Cientistas brasileiros revelam réptil com bico de papagaio de 230 milhões de anos

Ilustração de réptil com bico de papagaio em ambiente árido. (Foto: olhardigital.com.br)

Cientistas brasileiros identificaram uma nova espécie de réptil que viveu há cerca de 230 milhões de anos no atual Rio Grande do Sul, com um bico curvado semelhante ao de um papagaio.

O animal pertencia ao grupo dos rincossauros, herbívoros abundantes no período Triássico. Eles ocupavam papel relevante nos ecossistemas do supercontinente Pangeia.

A descoberta foi publicada na revista Royal Society Open Science. O fóssil foi encontrado em rochas sedimentares do sul do país, conforme detalhou o Olhar Digital.

O espécime media aproximadamente um metro e meio de comprimento e exibia corpo compacto com membros fortes. Esses membros favoreciam a escavação e a locomoção em terrenos firmes da época.

O crânio robusto e o bico curvado eram adaptados para quebrar cascas duras e raízes resistentes. O réptil possuía ainda baterias dentárias complexas que permitiam triturar vegetação de difícil digestão.

A equipe utilizou técnicas de reconstrução digital e análise tridimensional para examinar o material fóssil. O método permitiu observar detalhes anatômicos preservados no exemplar.

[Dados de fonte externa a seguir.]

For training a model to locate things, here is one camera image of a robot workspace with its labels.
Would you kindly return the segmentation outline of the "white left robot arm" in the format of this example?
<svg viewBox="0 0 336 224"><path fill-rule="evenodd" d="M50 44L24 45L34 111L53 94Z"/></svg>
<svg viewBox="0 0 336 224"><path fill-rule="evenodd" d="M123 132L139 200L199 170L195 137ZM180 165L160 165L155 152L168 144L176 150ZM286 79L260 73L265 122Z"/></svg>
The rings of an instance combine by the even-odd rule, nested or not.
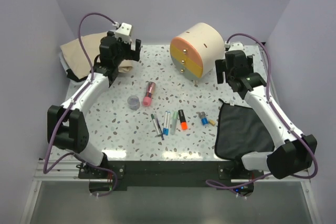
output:
<svg viewBox="0 0 336 224"><path fill-rule="evenodd" d="M97 178L108 174L107 156L90 143L85 116L118 76L118 67L124 60L139 61L141 40L131 41L130 36L109 31L100 40L99 54L89 61L91 70L83 85L62 105L52 105L47 111L48 149L45 162L49 161L52 147L66 150L82 162L90 164L90 171Z"/></svg>

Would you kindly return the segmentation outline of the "light green highlighter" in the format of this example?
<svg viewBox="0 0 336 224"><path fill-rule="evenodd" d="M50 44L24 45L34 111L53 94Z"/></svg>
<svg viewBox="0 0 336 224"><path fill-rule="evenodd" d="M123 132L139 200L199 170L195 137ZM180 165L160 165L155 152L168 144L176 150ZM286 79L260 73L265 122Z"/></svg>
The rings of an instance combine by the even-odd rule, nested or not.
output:
<svg viewBox="0 0 336 224"><path fill-rule="evenodd" d="M171 123L171 135L175 134L176 131L176 124L177 124L178 112L175 111L172 116L172 123Z"/></svg>

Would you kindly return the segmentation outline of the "green capped white marker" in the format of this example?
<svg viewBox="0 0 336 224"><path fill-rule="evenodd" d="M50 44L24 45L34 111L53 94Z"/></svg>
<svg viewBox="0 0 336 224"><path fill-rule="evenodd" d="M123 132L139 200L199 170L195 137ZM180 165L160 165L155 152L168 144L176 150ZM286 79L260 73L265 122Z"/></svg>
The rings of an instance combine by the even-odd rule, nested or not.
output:
<svg viewBox="0 0 336 224"><path fill-rule="evenodd" d="M158 124L156 122L154 114L151 114L151 119L152 119L152 122L153 122L153 125L154 125L157 136L161 136L161 133L160 133L160 130L159 130Z"/></svg>

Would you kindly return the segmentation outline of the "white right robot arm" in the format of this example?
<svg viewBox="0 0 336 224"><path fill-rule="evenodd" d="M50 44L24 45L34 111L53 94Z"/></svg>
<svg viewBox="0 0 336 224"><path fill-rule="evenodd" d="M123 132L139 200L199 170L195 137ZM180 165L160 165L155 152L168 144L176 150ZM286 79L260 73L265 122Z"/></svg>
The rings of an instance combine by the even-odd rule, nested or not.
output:
<svg viewBox="0 0 336 224"><path fill-rule="evenodd" d="M217 82L226 82L255 111L270 134L272 152L250 152L234 165L234 173L246 178L253 170L270 172L275 178L298 176L298 172L314 167L310 178L318 172L315 157L316 138L305 135L285 115L269 93L269 83L254 72L253 57L243 50L229 50L224 59L215 61Z"/></svg>

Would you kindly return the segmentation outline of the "cream round drawer organizer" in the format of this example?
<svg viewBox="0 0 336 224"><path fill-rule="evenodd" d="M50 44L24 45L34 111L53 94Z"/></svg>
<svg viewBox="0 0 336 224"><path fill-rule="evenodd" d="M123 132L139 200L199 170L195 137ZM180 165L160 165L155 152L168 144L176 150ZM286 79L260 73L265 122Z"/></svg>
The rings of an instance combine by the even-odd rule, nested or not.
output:
<svg viewBox="0 0 336 224"><path fill-rule="evenodd" d="M215 60L222 59L224 54L222 36L206 23L195 24L174 37L170 43L171 58L197 64L203 69L202 77L215 67Z"/></svg>

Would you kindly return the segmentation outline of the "purple thin pen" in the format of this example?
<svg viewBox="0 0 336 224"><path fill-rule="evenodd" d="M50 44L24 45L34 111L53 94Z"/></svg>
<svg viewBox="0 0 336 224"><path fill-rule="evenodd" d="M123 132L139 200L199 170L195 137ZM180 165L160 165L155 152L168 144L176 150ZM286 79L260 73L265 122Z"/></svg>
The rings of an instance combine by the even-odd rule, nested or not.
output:
<svg viewBox="0 0 336 224"><path fill-rule="evenodd" d="M160 123L159 123L159 120L158 120L158 117L157 117L156 114L154 115L154 118L155 118L156 124L158 126L157 128L159 130L159 135L160 135L161 139L164 140L164 135L163 135L163 132L161 130L161 126L160 126Z"/></svg>

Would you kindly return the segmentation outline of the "orange black highlighter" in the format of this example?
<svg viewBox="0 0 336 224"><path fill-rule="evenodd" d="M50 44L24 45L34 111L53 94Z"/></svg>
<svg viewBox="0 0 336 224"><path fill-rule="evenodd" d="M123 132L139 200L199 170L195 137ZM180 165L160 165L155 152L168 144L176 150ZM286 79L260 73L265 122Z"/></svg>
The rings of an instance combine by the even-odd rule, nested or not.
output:
<svg viewBox="0 0 336 224"><path fill-rule="evenodd" d="M183 110L178 110L178 114L179 114L181 129L182 130L187 130L188 126L187 126L186 118L185 118L185 115L184 115L184 111Z"/></svg>

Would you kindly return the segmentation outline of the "grey bottom drawer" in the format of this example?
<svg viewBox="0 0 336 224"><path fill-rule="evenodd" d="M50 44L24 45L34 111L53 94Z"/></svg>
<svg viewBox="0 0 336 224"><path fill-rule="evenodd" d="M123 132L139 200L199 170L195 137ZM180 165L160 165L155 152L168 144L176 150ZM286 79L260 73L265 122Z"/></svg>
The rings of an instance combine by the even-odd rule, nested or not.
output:
<svg viewBox="0 0 336 224"><path fill-rule="evenodd" d="M172 58L173 63L175 64L178 72L180 72L181 69L184 69L184 73L181 73L185 78L191 80L191 81L198 81L201 79L203 74L203 69L199 67L197 64L194 64L191 61L188 61L188 63L185 65L183 64L183 61L176 60Z"/></svg>

A nova espécie recebeu o nome científico de Papagiorhynchus riograndensis. Ela contribui para preencher lacunas na diversificação dos rincossauros antes do surgimento dos dinossauros.

Os sítios paleontológicos do Rio Grande do Sul mantêm relevância global para o estudo da vida antiga. Eles continuam a fornecer fósseis que esclarecem a evolução dos vertebrados terrestres.

A pesquisa resultou de anos de trabalho de campo e análises laboratoriais. Os resultados auxiliam na compreensão das mudanças que moldaram os ecossistemas terrestres há milhões de anos.